Il pentito Tuzzolino fa scattare blitz “Borasco”: “Così circolava la cocaina nella “Agrigento bene”

Il Maddalusa beach finito sotto sequestro

In principio fu il pentito Giuseppe Tuzzolino che con una serie di dichiarazioni, all’inizio della sua collaborazione con la giustizia, aprì uno squarcio nel paludato e lussuoso mondo dell’uso della cocaina negli ambienti della movida agrigentina.

Disse l’architetto pentito ai magistrati che lo stavano interrogando che bastava cercare dentro il locale sito sulla spiaggia sanleonina “Maddalusa beach” per trovare assuntori danarosi, polvere bianca e spacciatori.

Lo sapeva bene perché frequentava il locale insieme ad amici di spessore per vita e relazioni sociali e – come ampiamente ammesso – faceva uso di cocaina.

Disse anche che bastava seguire Massimo Lazzaro per arrivare ai trafficanti alcuni dei quali, ricordava bene, erano spagnoli che portavano la coca in Italia su auto diplomatiche spagnole.

Da quel momento, ogni attimo della vita di Massimo Lazzaro, intraprendente imprenditore agrigentino, venne controllato e monitorato.

Ed il 28 luglio del 2014, il giovane venne arrestato perché, di ritorno da un viaggio a Marsala venne trovato in possesso di 21 grammi di cocaina, 20 grammi di sostanza da taglio e di 12 grammi di marijuana.

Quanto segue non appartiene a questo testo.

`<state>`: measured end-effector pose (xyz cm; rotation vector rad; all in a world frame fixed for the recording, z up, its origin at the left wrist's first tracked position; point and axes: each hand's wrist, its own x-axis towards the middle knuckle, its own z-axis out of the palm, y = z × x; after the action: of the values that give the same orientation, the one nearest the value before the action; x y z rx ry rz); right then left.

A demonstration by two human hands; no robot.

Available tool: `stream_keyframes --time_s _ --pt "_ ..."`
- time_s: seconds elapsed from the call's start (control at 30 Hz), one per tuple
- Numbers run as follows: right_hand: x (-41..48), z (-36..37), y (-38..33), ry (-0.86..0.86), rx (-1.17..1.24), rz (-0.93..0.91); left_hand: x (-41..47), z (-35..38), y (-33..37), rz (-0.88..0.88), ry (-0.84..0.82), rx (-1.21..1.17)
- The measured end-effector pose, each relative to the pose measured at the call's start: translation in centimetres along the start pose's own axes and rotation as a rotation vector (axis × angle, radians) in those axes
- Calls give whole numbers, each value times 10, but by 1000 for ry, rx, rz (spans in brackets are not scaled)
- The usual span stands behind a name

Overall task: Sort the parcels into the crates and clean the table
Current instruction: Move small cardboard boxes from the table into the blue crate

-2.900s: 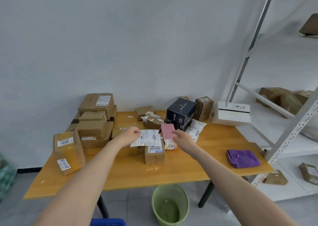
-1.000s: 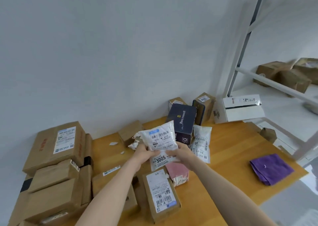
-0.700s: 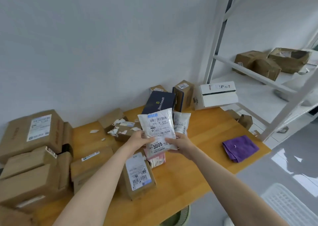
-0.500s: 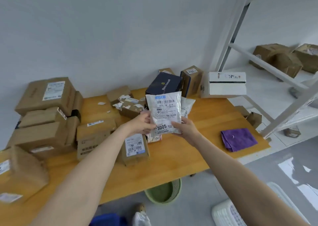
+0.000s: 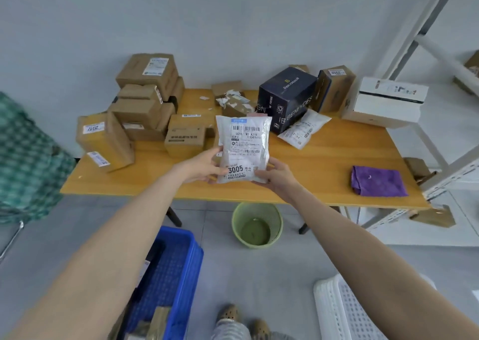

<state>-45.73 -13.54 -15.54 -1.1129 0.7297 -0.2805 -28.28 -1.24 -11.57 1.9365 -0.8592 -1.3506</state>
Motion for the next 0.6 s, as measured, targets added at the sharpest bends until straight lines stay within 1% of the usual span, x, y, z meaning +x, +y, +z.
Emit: stream_keyframes --time_s 0.17,0.27,0.4,0.43,0.53,0.6 --pt "-26 11 11 33 -9 -14 -31 7 -9 -5 17 24" --pt "-44 12 21 75 33 -25 -49 20 -13 30 36 27" --pt "-76 7 38 195 90 -71 -55 55 -22 99 127 9" --pt "-89 1 46 246 107 -82 -55 71 -22 115 136 26" --pt "-130 -22 78 384 166 -60 -49 119 -23 149 135 149" --pt "-172 -52 105 483 211 -63 -44 168 -22 213 55 311"
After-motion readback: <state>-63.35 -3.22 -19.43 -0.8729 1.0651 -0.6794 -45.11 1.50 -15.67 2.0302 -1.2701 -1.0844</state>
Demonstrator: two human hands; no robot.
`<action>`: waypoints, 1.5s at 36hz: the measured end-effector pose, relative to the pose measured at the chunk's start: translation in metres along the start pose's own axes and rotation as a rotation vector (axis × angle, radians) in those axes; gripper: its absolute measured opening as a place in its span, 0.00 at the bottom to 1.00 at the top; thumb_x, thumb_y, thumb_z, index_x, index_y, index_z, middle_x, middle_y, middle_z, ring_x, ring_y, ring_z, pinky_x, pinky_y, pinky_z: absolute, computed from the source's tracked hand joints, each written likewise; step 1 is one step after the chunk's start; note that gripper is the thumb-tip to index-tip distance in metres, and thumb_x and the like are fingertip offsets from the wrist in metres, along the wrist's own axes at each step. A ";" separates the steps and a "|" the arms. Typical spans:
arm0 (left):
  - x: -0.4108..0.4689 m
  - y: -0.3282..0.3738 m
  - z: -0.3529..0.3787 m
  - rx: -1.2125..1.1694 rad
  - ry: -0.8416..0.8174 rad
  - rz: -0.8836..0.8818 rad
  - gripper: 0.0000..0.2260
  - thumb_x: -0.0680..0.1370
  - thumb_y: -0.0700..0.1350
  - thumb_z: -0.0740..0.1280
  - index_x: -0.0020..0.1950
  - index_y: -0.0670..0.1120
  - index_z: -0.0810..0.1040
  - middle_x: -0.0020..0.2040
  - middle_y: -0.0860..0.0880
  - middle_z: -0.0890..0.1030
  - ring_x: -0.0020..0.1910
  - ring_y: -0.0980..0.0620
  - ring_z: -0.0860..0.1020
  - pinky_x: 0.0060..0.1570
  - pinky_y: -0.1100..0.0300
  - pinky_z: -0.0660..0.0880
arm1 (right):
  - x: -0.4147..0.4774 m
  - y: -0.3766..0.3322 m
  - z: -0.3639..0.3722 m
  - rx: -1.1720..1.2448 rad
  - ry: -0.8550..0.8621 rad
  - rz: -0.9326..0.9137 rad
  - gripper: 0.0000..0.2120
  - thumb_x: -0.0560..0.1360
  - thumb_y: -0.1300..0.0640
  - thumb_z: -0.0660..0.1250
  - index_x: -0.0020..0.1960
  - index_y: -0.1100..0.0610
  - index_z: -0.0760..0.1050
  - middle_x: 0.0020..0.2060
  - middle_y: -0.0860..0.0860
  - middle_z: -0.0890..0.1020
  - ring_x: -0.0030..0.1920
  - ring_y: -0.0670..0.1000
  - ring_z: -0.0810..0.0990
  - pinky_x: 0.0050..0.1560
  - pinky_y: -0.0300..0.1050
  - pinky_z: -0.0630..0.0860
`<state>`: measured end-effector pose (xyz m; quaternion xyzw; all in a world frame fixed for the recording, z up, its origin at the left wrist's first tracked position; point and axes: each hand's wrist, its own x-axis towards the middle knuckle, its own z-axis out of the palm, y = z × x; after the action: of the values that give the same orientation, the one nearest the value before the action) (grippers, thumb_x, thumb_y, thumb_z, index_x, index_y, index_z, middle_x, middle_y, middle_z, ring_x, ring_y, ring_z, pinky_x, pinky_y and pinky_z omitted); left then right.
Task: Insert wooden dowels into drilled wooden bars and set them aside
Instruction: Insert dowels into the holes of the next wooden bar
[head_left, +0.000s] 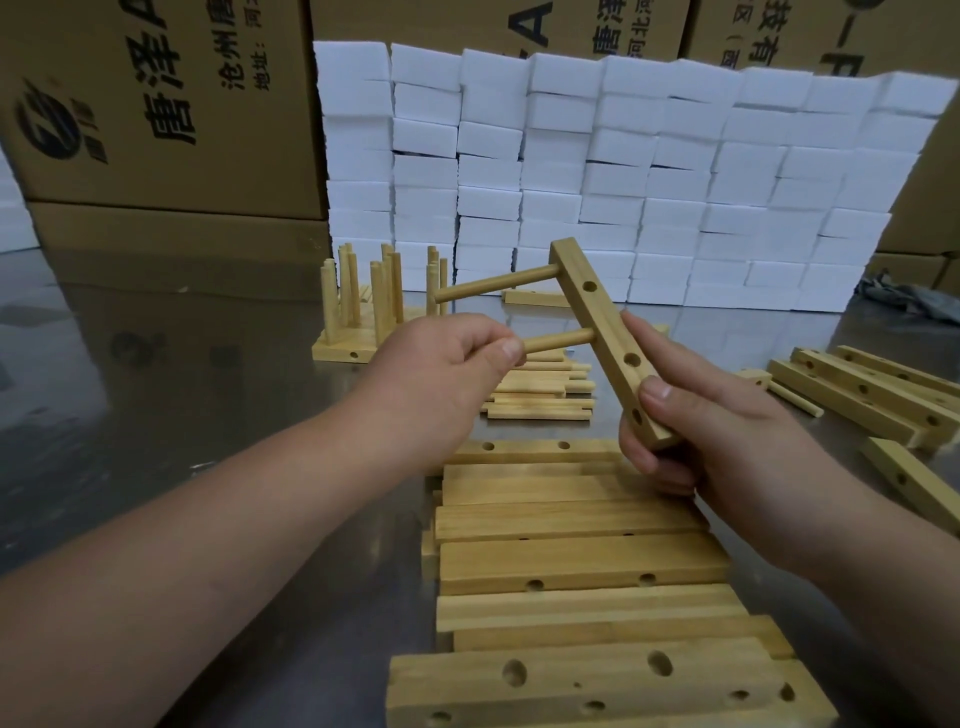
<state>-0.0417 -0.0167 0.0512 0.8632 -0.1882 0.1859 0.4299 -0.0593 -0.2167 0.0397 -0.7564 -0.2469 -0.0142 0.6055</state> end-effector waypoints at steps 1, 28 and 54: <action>0.001 0.000 -0.001 -0.027 -0.013 -0.023 0.11 0.79 0.49 0.60 0.38 0.61 0.74 0.42 0.56 0.81 0.44 0.59 0.76 0.38 0.66 0.69 | 0.000 0.000 0.000 -0.017 0.005 0.003 0.31 0.68 0.45 0.58 0.71 0.38 0.61 0.28 0.51 0.72 0.28 0.47 0.66 0.30 0.37 0.66; 0.011 -0.055 0.010 0.071 -0.437 -0.261 0.34 0.68 0.69 0.39 0.63 0.61 0.73 0.72 0.61 0.64 0.71 0.57 0.59 0.71 0.53 0.50 | 0.013 0.017 -0.005 -0.082 0.503 0.055 0.16 0.82 0.55 0.50 0.66 0.56 0.69 0.33 0.46 0.83 0.30 0.43 0.77 0.34 0.38 0.73; 0.020 -0.061 0.011 0.269 -0.397 -0.177 0.17 0.80 0.55 0.52 0.54 0.54 0.80 0.58 0.53 0.75 0.59 0.54 0.71 0.64 0.53 0.65 | 0.013 0.014 -0.002 -0.053 0.482 0.092 0.12 0.82 0.55 0.50 0.48 0.51 0.72 0.33 0.47 0.83 0.31 0.44 0.78 0.37 0.41 0.73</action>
<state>0.0073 0.0051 0.0131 0.9453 -0.1664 -0.0021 0.2804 -0.0421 -0.2156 0.0313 -0.7571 -0.0602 -0.1732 0.6270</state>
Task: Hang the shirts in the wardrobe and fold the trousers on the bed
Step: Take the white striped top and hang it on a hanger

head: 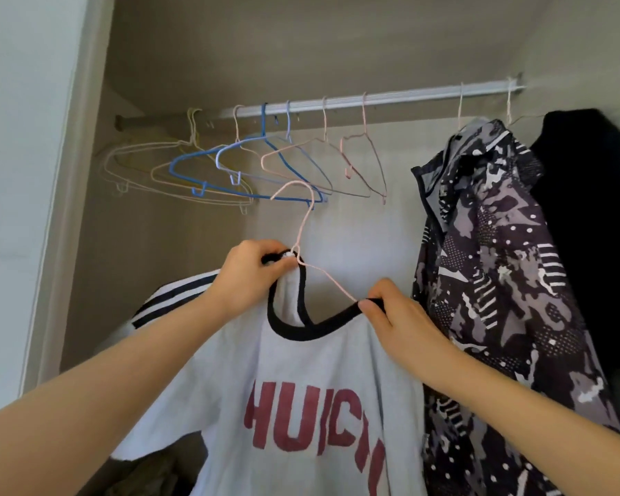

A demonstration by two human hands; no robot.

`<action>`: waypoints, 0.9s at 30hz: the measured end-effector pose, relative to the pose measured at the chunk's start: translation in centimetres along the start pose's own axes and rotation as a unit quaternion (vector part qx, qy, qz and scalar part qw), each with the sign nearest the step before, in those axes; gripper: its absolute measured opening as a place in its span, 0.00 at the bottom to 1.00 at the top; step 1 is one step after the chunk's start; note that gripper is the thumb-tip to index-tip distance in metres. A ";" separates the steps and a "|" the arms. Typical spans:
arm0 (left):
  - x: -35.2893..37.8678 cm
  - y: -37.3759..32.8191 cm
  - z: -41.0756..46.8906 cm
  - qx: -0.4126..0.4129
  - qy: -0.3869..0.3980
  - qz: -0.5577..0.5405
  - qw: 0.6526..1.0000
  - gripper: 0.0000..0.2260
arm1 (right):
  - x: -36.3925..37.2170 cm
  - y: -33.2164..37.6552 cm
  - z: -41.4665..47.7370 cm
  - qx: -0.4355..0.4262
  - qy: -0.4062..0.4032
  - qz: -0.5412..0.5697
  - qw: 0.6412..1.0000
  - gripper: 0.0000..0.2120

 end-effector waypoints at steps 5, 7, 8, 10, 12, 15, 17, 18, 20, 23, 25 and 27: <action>3.8 -3.3 -0.9 0.044 0.100 -0.004 0.994 0.07 | -1.2 2.0 2.1 -0.018 -0.049 0.025 0.998 0.09; 4.4 -3.8 -1.0 0.055 0.117 0.005 0.992 0.09 | -1.9 2.4 2.6 -0.034 -0.063 0.005 0.997 0.10; 4.1 -3.7 -1.0 0.054 0.117 0.005 0.992 0.09 | -2.3 2.3 2.8 -0.035 -0.064 -0.003 0.997 0.10; 3.4 -3.4 -0.8 0.053 0.114 0.010 0.992 0.07 | -3.0 1.6 2.9 -0.024 -0.064 -0.007 0.998 0.09; 2.8 -2.8 -0.9 0.049 0.114 0.013 0.992 0.07 | -3.5 0.8 3.0 -0.014 -0.065 -0.005 0.998 0.09; 2.1 -1.5 -0.9 0.024 0.126 0.011 0.992 0.06 | -4.0 -0.4 3.2 -0.005 -0.080 0.002 0.997 0.10; 1.0 -0.4 -0.7 0.000 0.116 0.031 0.993 0.06 | -4.6 -1.3 3.3 0.005 -0.095 0.011 0.995 0.10; 0.2 0.2 -0.4 -0.009 0.096 0.045 0.994 0.08 | -5.0 -1.7 3.3 0.012 -0.105 0.017 0.994 0.09; -1.4 1.1 0.0 -0.033 0.039 0.063 0.997 0.12 | -5.7 -2.2 3.4 0.026 -0.125 0.037 0.991 0.10; -2.4 1.3 0.4 -0.064 -0.015 0.046 0.997 0.11 | -6.0 -2.4 3.8 0.039 -0.135 0.057 0.988 0.10; -1.8 0.9 0.6 -0.070 0.001 0.026 0.997 0.11 | -5.8 -2.1 4.1 0.040 -0.139 0.065 0.987 0.09; -0.9 0.6 0.6 -0.064 0.027 0.015 0.997 0.13 | -5.5 -1.7 4.4 0.035 -0.142 0.061 0.987 0.09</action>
Point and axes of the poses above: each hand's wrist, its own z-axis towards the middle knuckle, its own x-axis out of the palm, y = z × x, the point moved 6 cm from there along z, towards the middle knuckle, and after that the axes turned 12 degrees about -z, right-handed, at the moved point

La Guardia di finanza che intercettava ogni sua parola sapeva che aveva appena parlato o incontrato Calogero Igninio Patti, (detto “Chicco) titolare di un negozio di calzature a Marsala; , Pietro Maniscalco e la moglie di quest’ultimo Marisa Spatola. Ed aveva certezze riguardanti altre cessioni di cocaina: una il 12 luglio precedente; l’altra un mese prima: giugno 2015.

Un gioco da ragazzi catturare Lazzaro e sequestrare la droga.

La notizia dell’arresto di Lazzaro venne data tre giorni dopo la cattura. Nel frattempo, controlli accurati spiegati dagli investigatori come normale routine, consentivano di sequestrare il lido con annessa struttura in legno “Maddalusa beach”.

Ufficialmente vennero riscontrate violazioni amministrative, quali la posa degli ombrelloni sulla spiaggia in numero maggiore rispetto a quelli autorizzati, l’occupazione abusiva di porzioni di spiaggia.

Insomma, nulla è stato messo in relazione con una poderosa inchiesta, oggi nota come blitz “Borasco” che ha portato in cella Pietro Maniscalco, 58 anni, ritenuto vicino alla criminalità organizzata, e da Vito Chirco, 56 anni, si riforniva dagli spagnoli Gerardo Olarte Alonso, 53 anni, e Santiago Rodriguez Gonzalez, 45 anni, che era un militare della Guardia Civil; Vincenzo Crimi, di 56 anni, detto ”l’enologo” e Antonello Cola, di 47, arrestati e condotti in carcere, nonchè di Marisa Spatola, di 48, moglie di Maniscalco, e Calogero Iginio Patti, di 46, per i quali sono invece stati disposti gli arresti domiciliari.

Lazzaro risulta indagato nella stessa inchiesta anche se si procede separatamente così come per Giovanni Francesco Pantaleo (fermato con due chili e mezzo di cocaina nel gennaio 2015).

Tutti, seppur con ruoli diversi, trafficavano droga tra la Spagna e la Sicilia, in particolare nelle zone di Agrigento e Marsala. Così mostrano le indagini svolte del Gico e dai finanzieri del Nucleo di Polizia Tributaria di Palermo, sotto il coordinamento del procuratore Francesco Lo Voi e dei pm Maurizio Scalia e Calogero Ferrara della Dda del capoluogo siciliano.

A firmare il provvedimento di cattura, il Gip del Tribunale di Palermo, Roberto Riggio.

Quando Lazzaro venne arrestato, immediatamente venne avvisata Marisa Spatola, moglie di Maniscalco. A chiamare fu l’ex compagna di Lazzaro, Tiziana Collura che disse:  “…. ieri a quanto pare Massimo ha avuto un incidente… siccome non è in grado di rispondere perché non sta tanto bene…quindi….”.

E Marisa Spatola, a sua volta, si affrettò a chiamare “Chicco” Patti che al momento non sapeva nulla.

E da quel giorno fu l’inizio della fine.